Die Mitgliederversammlung kann als sachverständiges Gremium aus Mitgliedern und Nichtmitgliedern, die Fachkenntnisse und Erfahrungen im Verkehrswesen haben, einen Beirat berufen.

§ 12 Rechnungsprüfer

(1) Zur Überprüfung der Ordnungsmäßigkeit der Finanzverwaltung des Vereins wählt die Mitgliederversammlung für die Dauer von zwei Jahren zwei Rechnungsprüfer, die dem geschäftsführenden Vorstand (§9) und dem erweitertem Vorstand (§10) nicht angehören dürfen.

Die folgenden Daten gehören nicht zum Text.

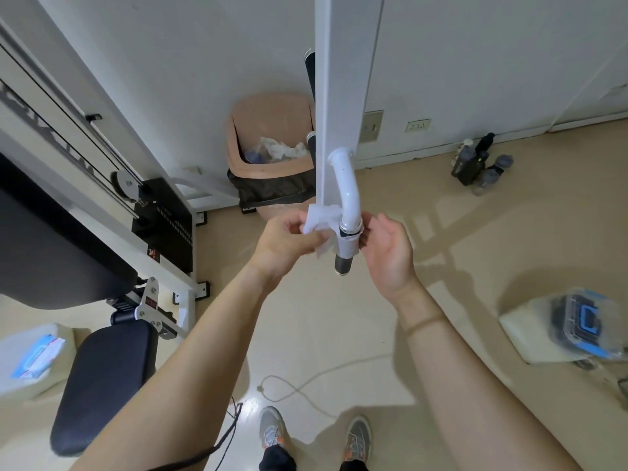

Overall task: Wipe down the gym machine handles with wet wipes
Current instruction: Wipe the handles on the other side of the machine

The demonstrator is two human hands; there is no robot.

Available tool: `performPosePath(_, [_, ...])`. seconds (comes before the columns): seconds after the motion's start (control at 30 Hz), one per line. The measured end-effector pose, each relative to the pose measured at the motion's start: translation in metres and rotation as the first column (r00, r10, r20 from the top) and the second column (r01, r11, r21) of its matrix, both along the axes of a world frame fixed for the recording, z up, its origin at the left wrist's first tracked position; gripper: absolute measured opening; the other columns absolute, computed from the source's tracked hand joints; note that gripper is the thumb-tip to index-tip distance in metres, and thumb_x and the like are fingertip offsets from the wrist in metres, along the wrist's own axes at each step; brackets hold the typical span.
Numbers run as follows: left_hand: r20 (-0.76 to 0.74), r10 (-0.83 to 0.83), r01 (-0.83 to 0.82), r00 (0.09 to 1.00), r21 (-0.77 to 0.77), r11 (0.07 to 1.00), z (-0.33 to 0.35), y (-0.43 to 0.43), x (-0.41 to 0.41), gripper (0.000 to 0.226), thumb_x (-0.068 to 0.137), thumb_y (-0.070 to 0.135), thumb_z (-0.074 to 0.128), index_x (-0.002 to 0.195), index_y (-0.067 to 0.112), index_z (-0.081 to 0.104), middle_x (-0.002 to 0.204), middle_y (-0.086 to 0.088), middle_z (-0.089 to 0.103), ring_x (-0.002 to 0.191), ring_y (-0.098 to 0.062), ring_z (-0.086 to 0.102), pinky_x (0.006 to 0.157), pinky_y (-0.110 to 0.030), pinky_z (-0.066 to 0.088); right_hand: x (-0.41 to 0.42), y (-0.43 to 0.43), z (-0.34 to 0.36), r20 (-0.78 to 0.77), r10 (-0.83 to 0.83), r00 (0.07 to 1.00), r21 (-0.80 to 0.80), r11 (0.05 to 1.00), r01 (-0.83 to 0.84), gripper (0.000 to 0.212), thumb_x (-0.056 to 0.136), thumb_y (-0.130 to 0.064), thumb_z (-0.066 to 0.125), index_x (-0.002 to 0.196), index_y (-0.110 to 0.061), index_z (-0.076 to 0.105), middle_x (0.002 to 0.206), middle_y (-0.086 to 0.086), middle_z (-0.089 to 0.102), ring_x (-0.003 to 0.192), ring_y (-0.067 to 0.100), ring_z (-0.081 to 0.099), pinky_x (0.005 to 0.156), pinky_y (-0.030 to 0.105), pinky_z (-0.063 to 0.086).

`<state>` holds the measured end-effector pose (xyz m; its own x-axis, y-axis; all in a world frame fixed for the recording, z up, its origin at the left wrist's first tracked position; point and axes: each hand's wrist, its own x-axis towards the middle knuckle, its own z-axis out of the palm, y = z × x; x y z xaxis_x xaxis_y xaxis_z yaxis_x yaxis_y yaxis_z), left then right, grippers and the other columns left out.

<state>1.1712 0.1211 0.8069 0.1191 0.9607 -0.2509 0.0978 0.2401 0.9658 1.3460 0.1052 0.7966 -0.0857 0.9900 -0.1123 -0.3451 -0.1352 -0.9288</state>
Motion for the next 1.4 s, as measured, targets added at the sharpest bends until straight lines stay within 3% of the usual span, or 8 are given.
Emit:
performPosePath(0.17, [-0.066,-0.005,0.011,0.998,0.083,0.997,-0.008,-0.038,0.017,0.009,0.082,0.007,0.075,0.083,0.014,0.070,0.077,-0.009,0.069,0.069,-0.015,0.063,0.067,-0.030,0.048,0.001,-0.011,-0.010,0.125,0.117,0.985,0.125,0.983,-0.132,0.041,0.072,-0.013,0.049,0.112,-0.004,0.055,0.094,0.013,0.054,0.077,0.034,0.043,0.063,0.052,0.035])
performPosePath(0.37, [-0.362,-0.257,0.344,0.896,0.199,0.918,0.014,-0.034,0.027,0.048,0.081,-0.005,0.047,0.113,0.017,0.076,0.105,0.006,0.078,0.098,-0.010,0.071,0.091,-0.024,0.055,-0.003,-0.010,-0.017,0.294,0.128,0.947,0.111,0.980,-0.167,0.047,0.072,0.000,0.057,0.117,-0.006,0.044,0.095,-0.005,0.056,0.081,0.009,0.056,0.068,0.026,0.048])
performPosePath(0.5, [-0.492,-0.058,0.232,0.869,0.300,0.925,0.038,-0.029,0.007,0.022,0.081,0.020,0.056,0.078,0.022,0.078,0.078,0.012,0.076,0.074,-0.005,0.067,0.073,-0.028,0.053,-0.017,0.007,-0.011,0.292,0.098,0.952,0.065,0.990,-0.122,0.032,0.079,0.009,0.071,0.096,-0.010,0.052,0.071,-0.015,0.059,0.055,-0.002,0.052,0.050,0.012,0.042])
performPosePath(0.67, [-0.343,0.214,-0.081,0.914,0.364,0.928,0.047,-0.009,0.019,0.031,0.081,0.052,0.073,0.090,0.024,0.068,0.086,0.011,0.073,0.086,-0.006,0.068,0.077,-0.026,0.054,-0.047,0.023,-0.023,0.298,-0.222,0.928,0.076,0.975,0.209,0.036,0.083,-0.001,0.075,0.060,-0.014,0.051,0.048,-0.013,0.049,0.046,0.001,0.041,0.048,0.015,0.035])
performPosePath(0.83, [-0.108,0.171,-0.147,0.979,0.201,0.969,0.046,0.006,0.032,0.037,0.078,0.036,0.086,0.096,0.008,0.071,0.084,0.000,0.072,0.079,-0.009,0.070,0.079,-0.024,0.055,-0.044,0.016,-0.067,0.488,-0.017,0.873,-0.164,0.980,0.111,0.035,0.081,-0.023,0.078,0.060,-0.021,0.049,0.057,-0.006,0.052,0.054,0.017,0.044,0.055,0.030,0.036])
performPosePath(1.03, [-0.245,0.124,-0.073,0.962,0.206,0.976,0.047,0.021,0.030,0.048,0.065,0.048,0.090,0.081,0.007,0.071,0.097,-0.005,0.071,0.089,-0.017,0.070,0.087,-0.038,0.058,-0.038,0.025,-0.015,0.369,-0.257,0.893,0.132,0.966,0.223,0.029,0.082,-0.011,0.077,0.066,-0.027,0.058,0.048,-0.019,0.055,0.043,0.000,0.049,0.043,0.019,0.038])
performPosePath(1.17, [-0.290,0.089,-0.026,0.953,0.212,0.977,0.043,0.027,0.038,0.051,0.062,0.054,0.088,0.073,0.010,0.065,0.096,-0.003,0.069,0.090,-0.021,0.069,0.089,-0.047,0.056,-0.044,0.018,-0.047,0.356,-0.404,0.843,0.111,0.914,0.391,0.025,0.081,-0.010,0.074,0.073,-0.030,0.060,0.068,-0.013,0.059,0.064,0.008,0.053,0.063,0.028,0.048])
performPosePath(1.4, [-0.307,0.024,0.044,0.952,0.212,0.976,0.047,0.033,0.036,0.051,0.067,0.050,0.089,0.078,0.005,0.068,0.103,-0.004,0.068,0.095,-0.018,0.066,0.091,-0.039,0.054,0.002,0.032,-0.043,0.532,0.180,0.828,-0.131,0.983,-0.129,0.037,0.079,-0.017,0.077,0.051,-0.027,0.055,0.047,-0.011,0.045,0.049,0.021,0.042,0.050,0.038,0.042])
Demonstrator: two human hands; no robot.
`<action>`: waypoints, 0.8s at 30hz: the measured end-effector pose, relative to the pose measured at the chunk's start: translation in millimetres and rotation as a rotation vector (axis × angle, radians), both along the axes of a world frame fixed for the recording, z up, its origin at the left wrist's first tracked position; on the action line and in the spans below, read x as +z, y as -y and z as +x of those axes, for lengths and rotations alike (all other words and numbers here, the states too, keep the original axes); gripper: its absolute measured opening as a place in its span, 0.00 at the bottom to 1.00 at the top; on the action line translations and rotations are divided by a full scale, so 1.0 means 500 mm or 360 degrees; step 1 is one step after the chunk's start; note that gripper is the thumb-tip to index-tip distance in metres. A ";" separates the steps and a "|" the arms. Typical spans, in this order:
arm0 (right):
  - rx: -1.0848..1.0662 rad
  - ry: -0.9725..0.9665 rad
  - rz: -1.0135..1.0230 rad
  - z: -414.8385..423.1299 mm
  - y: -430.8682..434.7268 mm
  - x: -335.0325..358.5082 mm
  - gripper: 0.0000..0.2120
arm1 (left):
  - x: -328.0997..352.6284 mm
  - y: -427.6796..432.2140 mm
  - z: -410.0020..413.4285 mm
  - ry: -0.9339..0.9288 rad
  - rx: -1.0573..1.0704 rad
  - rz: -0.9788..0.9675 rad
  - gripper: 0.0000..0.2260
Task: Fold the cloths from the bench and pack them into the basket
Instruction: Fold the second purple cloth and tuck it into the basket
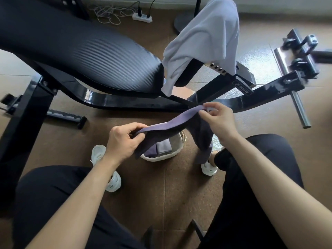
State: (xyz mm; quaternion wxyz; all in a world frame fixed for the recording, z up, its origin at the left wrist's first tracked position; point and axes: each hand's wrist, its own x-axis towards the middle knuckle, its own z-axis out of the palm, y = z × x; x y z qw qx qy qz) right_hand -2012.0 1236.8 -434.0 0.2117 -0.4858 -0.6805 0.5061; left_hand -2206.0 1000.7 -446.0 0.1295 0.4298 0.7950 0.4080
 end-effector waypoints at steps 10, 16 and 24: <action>0.1209 0.0012 0.0153 -0.061 0.149 -0.009 0.12 | 0.014 -0.018 0.047 0.0210 -0.0163 0.0101 0.04; 0.1065 0.0109 0.0059 -0.072 0.132 -0.020 0.03 | 0.015 -0.008 0.033 0.0200 -0.0169 0.0128 0.06; 0.0872 0.0236 0.0014 -0.064 0.096 -0.024 0.05 | 0.013 -0.001 0.020 0.0345 -0.0112 0.0237 0.07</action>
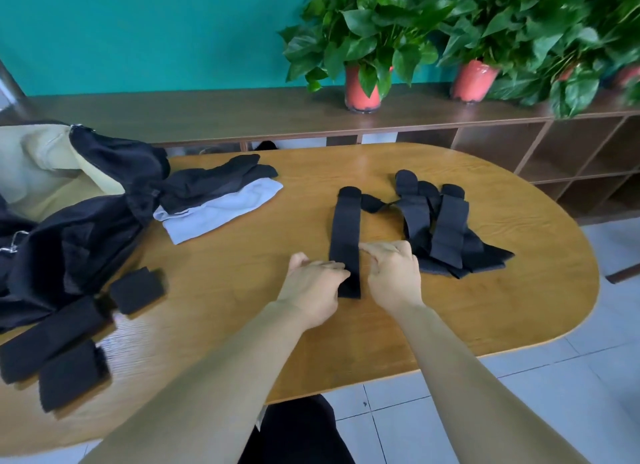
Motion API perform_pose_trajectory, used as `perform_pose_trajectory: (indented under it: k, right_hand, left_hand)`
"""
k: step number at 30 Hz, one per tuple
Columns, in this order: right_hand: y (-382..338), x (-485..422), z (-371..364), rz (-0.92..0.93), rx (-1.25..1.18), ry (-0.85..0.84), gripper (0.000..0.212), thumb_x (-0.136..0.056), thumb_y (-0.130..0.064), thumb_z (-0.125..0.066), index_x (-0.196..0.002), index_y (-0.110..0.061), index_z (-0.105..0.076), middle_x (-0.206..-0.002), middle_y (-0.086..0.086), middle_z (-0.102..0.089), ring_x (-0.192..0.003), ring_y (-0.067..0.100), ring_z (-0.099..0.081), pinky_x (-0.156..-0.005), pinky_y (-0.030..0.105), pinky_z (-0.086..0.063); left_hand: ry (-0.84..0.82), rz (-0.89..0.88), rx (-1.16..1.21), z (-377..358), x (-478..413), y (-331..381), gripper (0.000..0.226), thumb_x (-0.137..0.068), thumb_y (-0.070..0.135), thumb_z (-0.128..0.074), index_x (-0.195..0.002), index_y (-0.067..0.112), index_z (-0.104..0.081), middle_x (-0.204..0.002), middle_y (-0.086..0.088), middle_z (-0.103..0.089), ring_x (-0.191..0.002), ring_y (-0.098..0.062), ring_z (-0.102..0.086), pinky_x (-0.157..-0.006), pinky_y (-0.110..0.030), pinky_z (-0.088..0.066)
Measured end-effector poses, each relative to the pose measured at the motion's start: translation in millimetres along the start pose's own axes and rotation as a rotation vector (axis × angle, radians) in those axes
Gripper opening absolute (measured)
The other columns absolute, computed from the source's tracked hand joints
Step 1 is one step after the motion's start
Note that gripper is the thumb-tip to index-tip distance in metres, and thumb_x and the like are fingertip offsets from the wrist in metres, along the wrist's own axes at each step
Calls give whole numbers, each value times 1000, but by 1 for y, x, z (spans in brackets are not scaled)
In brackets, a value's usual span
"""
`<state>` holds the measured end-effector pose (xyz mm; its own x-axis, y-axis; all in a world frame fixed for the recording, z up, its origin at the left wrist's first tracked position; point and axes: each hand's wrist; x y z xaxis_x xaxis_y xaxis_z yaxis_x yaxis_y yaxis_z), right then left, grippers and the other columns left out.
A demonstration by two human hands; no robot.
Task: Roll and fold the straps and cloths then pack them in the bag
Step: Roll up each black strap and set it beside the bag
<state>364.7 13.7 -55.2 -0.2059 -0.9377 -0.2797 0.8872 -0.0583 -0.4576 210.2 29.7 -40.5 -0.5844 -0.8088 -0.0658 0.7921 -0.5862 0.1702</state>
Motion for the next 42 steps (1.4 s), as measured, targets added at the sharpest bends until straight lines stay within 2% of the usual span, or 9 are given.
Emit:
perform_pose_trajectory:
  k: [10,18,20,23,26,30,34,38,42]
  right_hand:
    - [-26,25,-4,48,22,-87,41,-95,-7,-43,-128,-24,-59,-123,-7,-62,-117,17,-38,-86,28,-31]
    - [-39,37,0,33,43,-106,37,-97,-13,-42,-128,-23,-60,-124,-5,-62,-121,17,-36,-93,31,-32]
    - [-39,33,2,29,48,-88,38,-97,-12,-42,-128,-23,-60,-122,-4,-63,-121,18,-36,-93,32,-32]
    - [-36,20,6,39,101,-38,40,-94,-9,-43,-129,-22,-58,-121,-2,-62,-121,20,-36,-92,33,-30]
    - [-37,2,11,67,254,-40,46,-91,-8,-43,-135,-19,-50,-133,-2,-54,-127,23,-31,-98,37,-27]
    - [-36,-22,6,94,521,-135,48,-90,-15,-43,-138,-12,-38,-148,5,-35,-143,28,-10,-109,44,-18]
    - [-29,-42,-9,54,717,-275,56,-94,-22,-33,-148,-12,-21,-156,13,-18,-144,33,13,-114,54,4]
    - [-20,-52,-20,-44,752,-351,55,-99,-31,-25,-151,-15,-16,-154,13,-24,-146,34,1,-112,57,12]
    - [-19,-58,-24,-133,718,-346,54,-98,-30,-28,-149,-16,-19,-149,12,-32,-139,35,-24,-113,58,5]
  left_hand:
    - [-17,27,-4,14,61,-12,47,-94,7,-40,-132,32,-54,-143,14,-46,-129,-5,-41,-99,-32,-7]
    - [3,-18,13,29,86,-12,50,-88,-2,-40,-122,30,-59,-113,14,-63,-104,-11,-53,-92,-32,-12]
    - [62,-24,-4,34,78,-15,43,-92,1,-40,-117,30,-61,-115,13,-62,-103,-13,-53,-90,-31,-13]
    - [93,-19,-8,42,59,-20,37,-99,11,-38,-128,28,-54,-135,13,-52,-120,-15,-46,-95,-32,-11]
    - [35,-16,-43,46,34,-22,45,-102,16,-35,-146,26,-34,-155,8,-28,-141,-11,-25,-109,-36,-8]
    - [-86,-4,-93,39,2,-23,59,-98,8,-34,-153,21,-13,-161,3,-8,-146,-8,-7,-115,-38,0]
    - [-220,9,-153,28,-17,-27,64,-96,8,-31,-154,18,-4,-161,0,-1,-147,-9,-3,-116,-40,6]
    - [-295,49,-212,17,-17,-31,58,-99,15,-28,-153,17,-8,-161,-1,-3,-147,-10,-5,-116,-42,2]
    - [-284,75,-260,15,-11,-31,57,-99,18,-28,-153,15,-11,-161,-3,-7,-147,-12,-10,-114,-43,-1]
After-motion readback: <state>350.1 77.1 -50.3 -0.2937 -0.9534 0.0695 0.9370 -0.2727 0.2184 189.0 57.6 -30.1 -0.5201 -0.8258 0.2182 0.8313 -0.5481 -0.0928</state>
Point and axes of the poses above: each hand's wrist, its own x-axis away from the middle knuckle, its own z-axis out of the back of the hand, y = z × x
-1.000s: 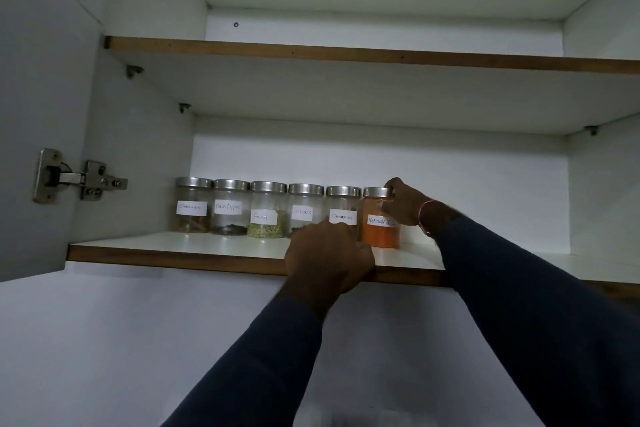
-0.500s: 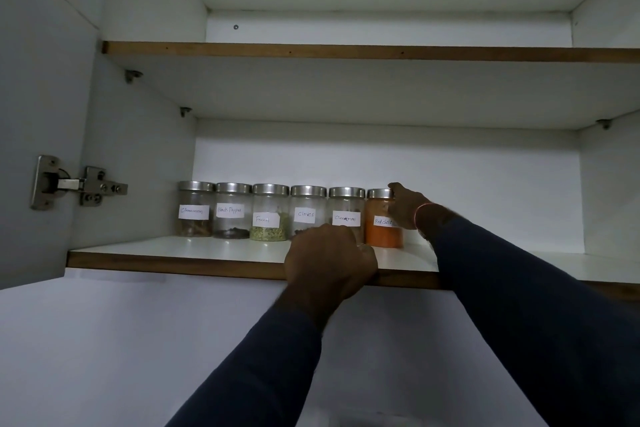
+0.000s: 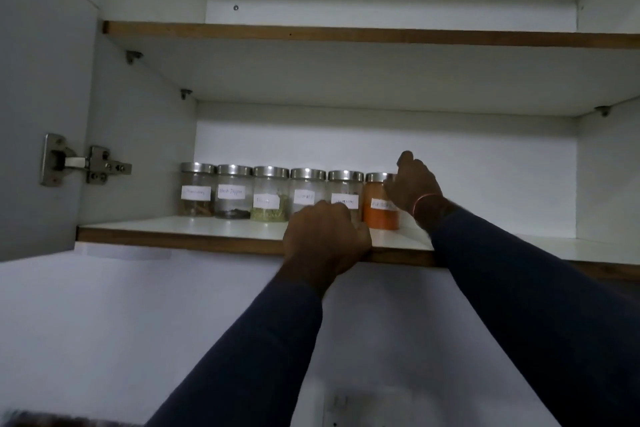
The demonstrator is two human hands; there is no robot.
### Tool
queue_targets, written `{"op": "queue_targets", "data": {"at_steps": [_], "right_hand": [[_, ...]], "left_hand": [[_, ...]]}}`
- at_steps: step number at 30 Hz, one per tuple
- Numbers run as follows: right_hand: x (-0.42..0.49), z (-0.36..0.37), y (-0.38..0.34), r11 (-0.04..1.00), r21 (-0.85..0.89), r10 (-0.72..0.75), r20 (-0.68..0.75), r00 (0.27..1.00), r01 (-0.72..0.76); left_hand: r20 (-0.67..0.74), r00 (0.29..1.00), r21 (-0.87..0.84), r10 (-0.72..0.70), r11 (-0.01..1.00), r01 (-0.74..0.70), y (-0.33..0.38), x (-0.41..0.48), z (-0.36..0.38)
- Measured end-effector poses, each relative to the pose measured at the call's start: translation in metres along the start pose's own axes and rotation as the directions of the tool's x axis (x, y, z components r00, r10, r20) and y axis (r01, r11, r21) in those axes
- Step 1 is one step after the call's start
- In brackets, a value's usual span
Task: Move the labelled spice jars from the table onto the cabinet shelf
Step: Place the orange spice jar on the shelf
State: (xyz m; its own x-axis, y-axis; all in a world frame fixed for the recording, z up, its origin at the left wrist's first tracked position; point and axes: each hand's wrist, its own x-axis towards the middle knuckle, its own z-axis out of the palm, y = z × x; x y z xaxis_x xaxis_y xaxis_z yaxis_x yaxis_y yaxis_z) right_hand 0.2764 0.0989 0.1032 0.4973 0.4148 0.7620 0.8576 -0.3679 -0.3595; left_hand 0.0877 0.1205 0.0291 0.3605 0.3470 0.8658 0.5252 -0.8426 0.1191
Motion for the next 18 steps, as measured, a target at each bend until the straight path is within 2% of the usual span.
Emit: {"op": "queue_targets", "data": {"at_steps": [4, 8, 10, 12, 13, 14, 15, 16, 17, 18], "right_hand": [[-0.053, -0.032, -0.021, 0.987, 0.02, -0.159, 0.06, 0.985, 0.158], [-0.152, -0.069, -0.021, 0.906, 0.119, -0.395, -0.108, 0.912, 0.407], [-0.221, -0.084, -0.002, 0.888, 0.236, -0.384, -0.097, 0.918, 0.396], [-0.3, -0.084, 0.029, 0.889, 0.333, -0.34, 0.02, 0.94, 0.314], [-0.339, -0.078, 0.045, 0.888, 0.395, -0.296, 0.098, 0.95, 0.235], [-0.376, -0.068, 0.062, 0.886, 0.448, -0.224, 0.194, 0.955, 0.117], [-0.422, -0.054, 0.083, 0.885, 0.464, -0.12, 0.31, 0.943, -0.04], [-0.459, -0.039, 0.101, 0.877, 0.448, -0.027, 0.402, 0.915, -0.171], [-0.503, -0.027, 0.119, 0.875, 0.384, 0.074, 0.498, 0.864, -0.296], [-0.54, -0.014, 0.134, 0.862, 0.317, 0.16, 0.57, 0.806, -0.395]], "left_hand": [[0.001, 0.999, -0.015, -0.04, 0.999, 0.04, 0.002, -0.001, -0.002], [0.064, 0.998, 0.09, -0.015, 0.996, 0.01, 0.005, -0.009, -0.01], [0.123, 0.992, 0.033, -0.039, 0.999, 0.035, 0.006, -0.019, -0.012], [0.046, 0.998, -0.14, 0.04, 0.99, -0.033, 0.005, -0.042, -0.009], [-0.059, 0.995, -0.241, 0.085, 0.966, -0.097, 0.006, -0.061, -0.006], [-0.166, 0.981, -0.318, 0.104, 0.936, -0.153, 0.009, -0.089, -0.003], [-0.189, 0.978, -0.425, 0.09, 0.89, -0.165, 0.016, -0.133, 0.005], [-0.13, 0.989, -0.528, 0.065, 0.84, -0.124, 0.023, -0.176, 0.013], [0.04, 0.998, -0.62, 0.044, 0.785, -0.009, 0.032, -0.232, 0.021], [0.239, 0.97, -0.663, 0.041, 0.737, 0.133, 0.04, -0.285, 0.029]]}}
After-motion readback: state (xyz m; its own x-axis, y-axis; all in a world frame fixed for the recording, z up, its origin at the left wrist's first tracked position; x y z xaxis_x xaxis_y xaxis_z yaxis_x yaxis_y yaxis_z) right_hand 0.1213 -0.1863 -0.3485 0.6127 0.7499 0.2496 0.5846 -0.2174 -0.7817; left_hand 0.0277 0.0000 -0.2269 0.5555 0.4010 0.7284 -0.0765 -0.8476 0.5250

(2) Scheidet ein Rechnungsprüfer vorzeitig aus, so bestimmt der erweiterte Vorstand (§10) für den Rest der Amtszeit bis zur Neuwahl einen kommissarischen Rechnungsprüfer.

(3) Die Aufgabe der Rechnungsprüfer besteht in der Überprüfung der rechnerischen Tätigkeit des Schatzmeisters hinsichtlich der Kassen- und Geldverwaltung sowie der Überprüfung der Vollständigkeit und Ordnungsmäßigkeit der Belege.

(4) Die Rechnungsprüfer haben das Ergebnis ihrer Prüfung dem erweiterten Vorstand (§10) und anschließend der Mitgliederversammlung bekannt zu geben, bevor letztere den geschäftsführenden Vorstand (§9) entlastet.

§ 13 Auflösung des Vereins

(1) Über die Auflösung des Vereins entscheidet die Mitgliederversammlung mit einer Mehrheit von drei Vierteln der anwesenden stimmberechtigten Mitglieder.

(2) Bei Auflösung des Vereins, Aufhebung oder bei Wegfall seines bisherigen Zweckes fällt das Vermögen des Vereins an die Deutsche Verkehrswacht – Landesverkehrswacht Bayern e.V. oder an eine Körperschaft des öffentlichen Rechts oder an eine als steuerbegünstigt besonders anerkannte Körperschaft, die es unmittelbar und ausschließlich für gemeinnützige Zwecke im Sinne dieser Satzung zu verwenden haben. Gehalts- und Versorgungsansprüche aus Dienstverträgen sowie sonstige Verbindlichkeiten des aufgelösten Vereins sind vorab zu befriedigen.

(3) Der Empfänger wird von der Mitgliederversammlung bestimmt.

§ 14 Inkrafttreten

Die Satzung tritt mit der Eintragung in das Vereinsregister in Kraft. Sie ersetzt die Satzung des Vereins vom 15. Februar 1979 und der abgeänderten Satzung vom 30.11.1985.
 
Eintrag in das Vereinsregister erfolgte am 28.04.2010.